The Weekly paper of the New Communist Party of Britain
Week commencing 4th November 2022
The Weekly paper of the New Communist Party of Britain
THE RUSSIANS continue to pound Ukraine with daily rocket and drone attacks as their troops hold the line all along the western front. Civilians are being evacuated from Kherson in anticipation of a new Ukrainian push on the southern provincial capital liberated in the early day of the war and the Russian authorities briefly suspended their participation in the “grain” deal after a Ukrainian attack on the Russian Black Sea Fleet off Sevastopol.
Ukraine is reeling under a hail of drone and missile attacks in the ongoing Russian effort, now into its third week, to degrade the Ukrainian national grid and disrupt its gas supplies. Puppet president Vladimir Zelensky says Russian forces have “seriously damaged” about 40 per cent of Ukraine’s energy infrastructure, in particular thermal power plants and hydroelectric power plants.
The missile strikes on the energy system were called “catastrophic” at an emergency meeting of the puppet government in Kiev last weekend. Power cuts have led to water-rationing and black-outs across the country. The power grid of Ukraine is on the brink of collapse with more than 40 key facilities hit on Saturday and Sunday.
Last week the Russians suspended their participation in the agreement that allowed for safe passage for Ukrainian grain exports across the Black Sea following massive drone attacks on Russian naval and civilian ships involved in the sea corridor. The Kremlin said the Ukrainian attack had been supported by British military advisers and many expected the Russians to mine the sea roads off Odessa in retaliation. But the Kremlin has agreed to restore the humanitarian corridor following appeals from Turkey and the United Nations and a pledge from the Ukrainian side not to use the corridor as a cover for military operations.
Meanwhile in Moscow the Russian government is considering restoring the old Soviet State Planning Committee to boost production. This new “GosPlan 2” committee would, however, be limited to state security and the defence sector as the post-Soviet bourgeois Russian constitution specifically states that the economy must adhere to market principles.

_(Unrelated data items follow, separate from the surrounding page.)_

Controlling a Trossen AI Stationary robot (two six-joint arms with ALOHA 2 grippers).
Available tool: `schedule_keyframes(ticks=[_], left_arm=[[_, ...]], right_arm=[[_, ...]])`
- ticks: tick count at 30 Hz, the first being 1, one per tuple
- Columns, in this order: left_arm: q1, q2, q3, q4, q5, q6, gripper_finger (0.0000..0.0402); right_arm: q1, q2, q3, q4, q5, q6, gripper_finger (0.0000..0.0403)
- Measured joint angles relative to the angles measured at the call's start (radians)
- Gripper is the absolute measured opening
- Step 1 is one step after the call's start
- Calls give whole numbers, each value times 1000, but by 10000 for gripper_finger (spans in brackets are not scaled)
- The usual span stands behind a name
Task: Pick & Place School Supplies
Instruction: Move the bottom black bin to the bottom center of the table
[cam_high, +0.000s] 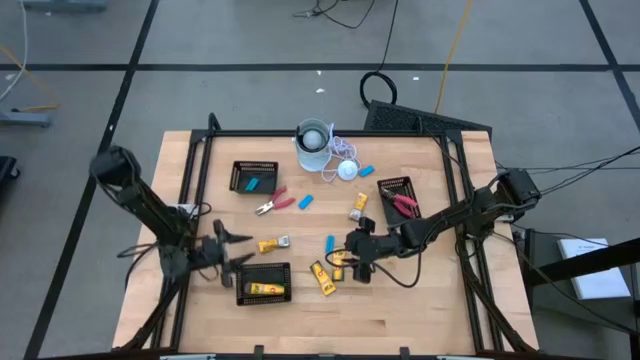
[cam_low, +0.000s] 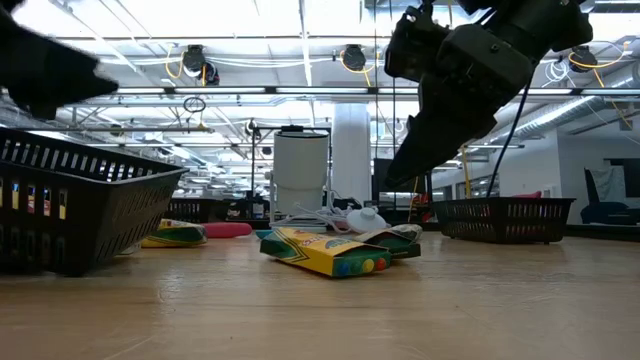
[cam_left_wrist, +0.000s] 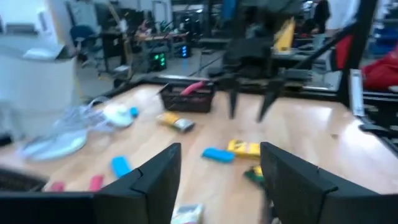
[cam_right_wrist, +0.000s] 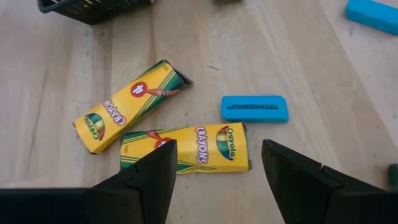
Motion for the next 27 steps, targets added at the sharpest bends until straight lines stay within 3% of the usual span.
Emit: schedule_keyframes(ticks=[7,13,21,27], left_arm=[[37,-49,-77,-207,-26,-335,115],[44,-50,-77,-259,-16,-373,11],[44,-49,-77,-447,36,-580,3],[44,-49,-76,-449,107,-613,2]], right_arm=[[0,0,0,0,0,-11,224],[1,0,0,0,-1,-18,224],[8,0,0,0,-2,-34,224],[8,0,1,1,-2,-34,224]])
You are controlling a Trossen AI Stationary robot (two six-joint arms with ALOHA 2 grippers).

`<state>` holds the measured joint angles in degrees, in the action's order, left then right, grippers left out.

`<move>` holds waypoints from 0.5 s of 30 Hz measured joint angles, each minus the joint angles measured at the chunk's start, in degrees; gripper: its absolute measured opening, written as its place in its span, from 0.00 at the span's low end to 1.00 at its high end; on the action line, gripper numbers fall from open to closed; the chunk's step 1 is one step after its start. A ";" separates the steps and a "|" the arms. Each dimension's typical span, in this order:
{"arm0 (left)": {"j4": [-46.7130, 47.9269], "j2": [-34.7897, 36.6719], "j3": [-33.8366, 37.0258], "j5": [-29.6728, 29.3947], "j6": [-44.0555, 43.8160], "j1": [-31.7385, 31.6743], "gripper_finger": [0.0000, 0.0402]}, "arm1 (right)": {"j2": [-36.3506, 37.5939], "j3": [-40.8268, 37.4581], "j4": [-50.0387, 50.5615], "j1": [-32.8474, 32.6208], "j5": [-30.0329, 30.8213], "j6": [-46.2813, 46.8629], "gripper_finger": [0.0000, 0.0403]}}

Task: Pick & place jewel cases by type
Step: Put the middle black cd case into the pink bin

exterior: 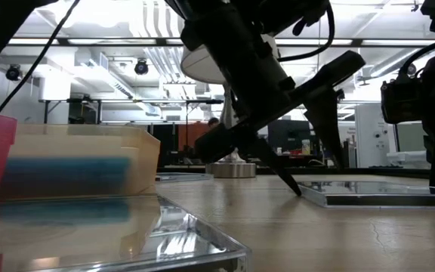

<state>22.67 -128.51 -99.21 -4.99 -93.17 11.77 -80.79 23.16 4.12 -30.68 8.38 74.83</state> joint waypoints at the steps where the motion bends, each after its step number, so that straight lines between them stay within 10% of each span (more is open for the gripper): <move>1: 0.28 0.00 -0.28 0.01 -0.02 0.00 0.52 | 0.00 0.00 -0.02 0.00 0.01 0.00 0.02; 15: 2.37 3.29 -1.93 -1.21 1.63 -0.04 0.52 | 0.00 -0.11 -0.02 -0.07 -0.28 0.20 0.02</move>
<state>25.04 -125.21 -101.14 -6.21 -91.54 11.73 -80.79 23.05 4.10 -30.74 8.10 75.02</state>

Russian communists, however, say that strategic planning is the key factor in developing the economy.
Yuri Afonin, the deputy leader of the Communist Party of the Russian Federation (CPRF), told viewers on Russia-1 TV that: “A strong economy is the basis for victory at the front, for strengthening defence capability and for future development.
“We must think and calculate our steps for years to come to avoid situations like the freezing of Russian gold and foreign exchange reserves in the West that so shocked our liberal economists in high positions. They say, this is not according to the rules of the world. We must understand that now there are no rules in the world.”
Back in the Donbas, Donetsk communists are working hard to speed their merger with the CPRF now that the Donetsk People’s Republic (DPR) has joined the Russian Federation. Although the Donetsk communists backed the anti-fascist revolt that led to the establishment of the DPR in 2014, the communists were squeezed out of the DPR parliament by petty, sectarian politicians who constantly blocked the Donetsk communists from campaigning on their own independent platform.
Now the DPR, which retains its full name, comes under the constitution of the Russian Federation and these sectarian ploys no longer work.
The Communist Party of the DPR will become a regional branch of the CPRF and preparations for its founding conference are now in full swing.